Exact reproduction required: the lines below from the line with "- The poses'" to the line with "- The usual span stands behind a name", both ends included, and no others.

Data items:
..............................

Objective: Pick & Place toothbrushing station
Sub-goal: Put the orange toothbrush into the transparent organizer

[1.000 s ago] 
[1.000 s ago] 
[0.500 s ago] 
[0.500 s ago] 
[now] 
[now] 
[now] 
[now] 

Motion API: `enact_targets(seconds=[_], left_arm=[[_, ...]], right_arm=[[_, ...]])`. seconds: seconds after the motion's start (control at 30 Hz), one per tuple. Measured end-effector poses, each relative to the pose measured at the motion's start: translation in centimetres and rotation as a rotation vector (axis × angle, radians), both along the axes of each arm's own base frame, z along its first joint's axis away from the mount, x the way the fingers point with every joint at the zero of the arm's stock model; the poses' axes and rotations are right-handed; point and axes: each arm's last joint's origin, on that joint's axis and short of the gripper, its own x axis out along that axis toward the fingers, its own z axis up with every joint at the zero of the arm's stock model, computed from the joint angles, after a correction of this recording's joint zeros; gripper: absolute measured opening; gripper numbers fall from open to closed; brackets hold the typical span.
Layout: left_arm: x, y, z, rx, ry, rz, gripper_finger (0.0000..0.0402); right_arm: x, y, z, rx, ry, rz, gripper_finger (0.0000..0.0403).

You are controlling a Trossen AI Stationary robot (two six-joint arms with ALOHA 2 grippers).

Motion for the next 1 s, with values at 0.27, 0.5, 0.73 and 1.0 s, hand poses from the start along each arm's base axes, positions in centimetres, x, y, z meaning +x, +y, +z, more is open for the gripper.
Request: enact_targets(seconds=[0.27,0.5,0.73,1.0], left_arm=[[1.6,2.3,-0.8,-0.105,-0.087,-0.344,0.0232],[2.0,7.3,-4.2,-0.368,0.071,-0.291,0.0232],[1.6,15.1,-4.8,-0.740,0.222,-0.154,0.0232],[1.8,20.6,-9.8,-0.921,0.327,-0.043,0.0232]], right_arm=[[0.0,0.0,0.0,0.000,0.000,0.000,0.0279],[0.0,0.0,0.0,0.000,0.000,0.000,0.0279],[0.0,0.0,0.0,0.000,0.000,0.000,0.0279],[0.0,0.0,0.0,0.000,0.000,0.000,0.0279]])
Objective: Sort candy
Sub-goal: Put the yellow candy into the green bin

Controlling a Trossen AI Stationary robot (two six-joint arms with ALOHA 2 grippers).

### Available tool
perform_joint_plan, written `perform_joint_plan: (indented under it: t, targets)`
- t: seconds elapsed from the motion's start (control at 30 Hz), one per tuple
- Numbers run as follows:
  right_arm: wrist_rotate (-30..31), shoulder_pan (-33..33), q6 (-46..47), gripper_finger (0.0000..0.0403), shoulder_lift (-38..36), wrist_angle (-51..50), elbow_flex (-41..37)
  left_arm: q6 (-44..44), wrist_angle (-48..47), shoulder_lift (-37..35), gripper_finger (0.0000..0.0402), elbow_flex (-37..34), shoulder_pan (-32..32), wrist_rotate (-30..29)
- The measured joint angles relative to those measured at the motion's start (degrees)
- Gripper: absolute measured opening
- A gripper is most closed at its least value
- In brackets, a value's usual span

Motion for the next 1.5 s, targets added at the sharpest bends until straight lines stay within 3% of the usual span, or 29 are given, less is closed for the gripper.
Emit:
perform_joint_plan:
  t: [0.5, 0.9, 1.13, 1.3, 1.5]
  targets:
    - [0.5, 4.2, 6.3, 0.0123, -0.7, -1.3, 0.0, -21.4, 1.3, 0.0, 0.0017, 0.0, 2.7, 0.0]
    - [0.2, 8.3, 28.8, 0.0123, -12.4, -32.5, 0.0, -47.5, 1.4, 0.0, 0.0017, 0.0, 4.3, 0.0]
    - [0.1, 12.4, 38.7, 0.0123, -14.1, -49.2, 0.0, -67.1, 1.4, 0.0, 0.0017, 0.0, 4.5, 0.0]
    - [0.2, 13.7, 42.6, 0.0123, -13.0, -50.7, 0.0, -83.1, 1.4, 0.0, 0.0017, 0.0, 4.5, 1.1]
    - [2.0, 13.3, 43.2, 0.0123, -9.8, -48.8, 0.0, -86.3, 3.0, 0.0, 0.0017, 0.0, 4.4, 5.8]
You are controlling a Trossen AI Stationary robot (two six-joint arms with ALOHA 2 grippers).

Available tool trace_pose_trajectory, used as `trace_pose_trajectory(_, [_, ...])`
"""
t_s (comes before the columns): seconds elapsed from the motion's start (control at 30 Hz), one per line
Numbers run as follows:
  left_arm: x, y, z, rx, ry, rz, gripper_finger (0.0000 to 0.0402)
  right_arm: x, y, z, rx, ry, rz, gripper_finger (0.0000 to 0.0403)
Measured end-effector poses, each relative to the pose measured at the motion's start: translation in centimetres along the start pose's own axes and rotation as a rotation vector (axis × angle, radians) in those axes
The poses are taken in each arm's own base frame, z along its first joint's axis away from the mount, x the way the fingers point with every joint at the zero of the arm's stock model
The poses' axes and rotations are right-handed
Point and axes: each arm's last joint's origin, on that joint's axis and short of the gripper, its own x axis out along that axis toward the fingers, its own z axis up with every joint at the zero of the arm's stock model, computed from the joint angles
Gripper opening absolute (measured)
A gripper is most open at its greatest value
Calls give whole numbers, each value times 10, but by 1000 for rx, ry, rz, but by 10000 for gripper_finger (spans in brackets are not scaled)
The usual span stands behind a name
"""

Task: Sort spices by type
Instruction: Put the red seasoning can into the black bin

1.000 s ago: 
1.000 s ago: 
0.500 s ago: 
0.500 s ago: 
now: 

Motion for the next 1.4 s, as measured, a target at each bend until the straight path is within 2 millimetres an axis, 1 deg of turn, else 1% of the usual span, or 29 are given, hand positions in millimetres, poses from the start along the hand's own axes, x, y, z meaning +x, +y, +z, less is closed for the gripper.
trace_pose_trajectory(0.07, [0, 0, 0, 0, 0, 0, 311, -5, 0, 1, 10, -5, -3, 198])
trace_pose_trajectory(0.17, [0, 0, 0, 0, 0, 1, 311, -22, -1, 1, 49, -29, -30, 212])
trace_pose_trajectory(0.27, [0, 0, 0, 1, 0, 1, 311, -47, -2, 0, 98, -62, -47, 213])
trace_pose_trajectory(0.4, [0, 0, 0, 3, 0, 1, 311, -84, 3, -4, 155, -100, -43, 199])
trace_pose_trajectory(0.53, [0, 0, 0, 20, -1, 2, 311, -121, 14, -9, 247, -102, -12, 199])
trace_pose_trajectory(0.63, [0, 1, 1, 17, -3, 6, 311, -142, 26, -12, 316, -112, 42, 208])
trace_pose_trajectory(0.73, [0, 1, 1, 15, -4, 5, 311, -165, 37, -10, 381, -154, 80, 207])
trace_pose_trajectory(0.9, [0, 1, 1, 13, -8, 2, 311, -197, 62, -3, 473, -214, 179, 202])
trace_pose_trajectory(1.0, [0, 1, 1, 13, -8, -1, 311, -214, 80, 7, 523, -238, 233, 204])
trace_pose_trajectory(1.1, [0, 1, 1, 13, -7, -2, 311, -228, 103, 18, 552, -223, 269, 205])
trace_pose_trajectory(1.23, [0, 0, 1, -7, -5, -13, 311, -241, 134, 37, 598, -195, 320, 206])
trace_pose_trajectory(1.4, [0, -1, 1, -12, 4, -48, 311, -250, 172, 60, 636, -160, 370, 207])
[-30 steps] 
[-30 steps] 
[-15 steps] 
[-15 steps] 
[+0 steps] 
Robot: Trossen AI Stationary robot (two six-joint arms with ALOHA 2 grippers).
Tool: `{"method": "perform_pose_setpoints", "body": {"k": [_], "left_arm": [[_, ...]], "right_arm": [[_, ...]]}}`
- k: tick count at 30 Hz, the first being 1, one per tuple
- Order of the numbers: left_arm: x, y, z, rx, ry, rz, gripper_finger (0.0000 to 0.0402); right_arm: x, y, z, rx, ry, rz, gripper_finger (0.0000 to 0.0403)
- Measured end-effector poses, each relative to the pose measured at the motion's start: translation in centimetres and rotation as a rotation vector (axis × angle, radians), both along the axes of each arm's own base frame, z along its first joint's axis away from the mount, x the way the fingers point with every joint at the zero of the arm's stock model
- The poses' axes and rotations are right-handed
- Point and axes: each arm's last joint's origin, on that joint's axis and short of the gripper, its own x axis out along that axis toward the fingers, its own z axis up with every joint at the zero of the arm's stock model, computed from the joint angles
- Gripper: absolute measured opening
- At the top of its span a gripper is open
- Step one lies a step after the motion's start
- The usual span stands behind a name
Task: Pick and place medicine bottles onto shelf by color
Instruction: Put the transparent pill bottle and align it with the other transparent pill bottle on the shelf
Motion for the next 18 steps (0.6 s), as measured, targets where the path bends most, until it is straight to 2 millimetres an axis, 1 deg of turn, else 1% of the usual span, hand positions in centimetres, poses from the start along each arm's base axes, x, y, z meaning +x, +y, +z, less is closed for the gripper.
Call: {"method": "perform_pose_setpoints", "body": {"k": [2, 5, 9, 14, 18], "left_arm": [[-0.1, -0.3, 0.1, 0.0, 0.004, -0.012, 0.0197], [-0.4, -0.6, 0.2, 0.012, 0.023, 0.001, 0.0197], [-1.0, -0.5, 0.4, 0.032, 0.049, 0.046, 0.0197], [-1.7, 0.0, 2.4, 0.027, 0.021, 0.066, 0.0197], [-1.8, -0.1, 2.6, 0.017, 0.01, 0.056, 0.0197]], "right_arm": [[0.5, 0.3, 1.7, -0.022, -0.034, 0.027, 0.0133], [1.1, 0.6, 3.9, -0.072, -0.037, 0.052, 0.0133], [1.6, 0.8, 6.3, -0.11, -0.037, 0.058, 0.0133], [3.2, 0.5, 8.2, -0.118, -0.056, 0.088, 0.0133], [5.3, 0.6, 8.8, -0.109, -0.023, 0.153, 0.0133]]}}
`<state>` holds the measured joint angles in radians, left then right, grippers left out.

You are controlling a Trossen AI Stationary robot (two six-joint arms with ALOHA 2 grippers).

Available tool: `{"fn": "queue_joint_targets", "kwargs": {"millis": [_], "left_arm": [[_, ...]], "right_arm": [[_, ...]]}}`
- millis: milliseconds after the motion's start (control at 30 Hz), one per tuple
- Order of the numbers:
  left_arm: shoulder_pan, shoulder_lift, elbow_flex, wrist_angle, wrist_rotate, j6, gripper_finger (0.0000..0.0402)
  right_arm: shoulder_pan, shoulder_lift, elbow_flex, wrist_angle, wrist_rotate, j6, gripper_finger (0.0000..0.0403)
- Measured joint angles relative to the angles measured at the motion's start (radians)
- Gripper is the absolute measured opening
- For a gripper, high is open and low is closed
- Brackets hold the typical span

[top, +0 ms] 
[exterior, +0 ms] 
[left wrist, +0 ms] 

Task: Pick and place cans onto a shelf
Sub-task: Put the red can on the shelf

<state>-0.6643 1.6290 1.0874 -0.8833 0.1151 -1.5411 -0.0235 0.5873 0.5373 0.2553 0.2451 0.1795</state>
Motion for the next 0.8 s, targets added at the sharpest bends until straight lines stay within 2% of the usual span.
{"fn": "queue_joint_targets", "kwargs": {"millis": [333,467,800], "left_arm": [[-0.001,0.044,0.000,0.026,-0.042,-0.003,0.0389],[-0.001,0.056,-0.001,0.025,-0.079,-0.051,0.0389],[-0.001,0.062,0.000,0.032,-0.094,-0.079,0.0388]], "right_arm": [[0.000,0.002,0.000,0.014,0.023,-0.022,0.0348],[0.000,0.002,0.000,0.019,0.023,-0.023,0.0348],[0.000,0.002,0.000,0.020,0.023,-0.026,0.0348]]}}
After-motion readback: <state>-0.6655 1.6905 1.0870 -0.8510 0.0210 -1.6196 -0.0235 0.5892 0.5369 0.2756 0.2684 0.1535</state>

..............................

▸ Written solution:
- The poses' axes and rotations are right-handed
- Point and axes: each arm's last joint's origin, on that joint's axis and short of the gripper, its own x axis out along that axis toward the fingers, its own z axis up with every joint at the zero of the arm's stock model, computed from the joint angles
- Gripper: absolute measured opening
- At the top of its span a gripper is open
- Step one lies a step after the motion's start
- The usual span stands behind a name

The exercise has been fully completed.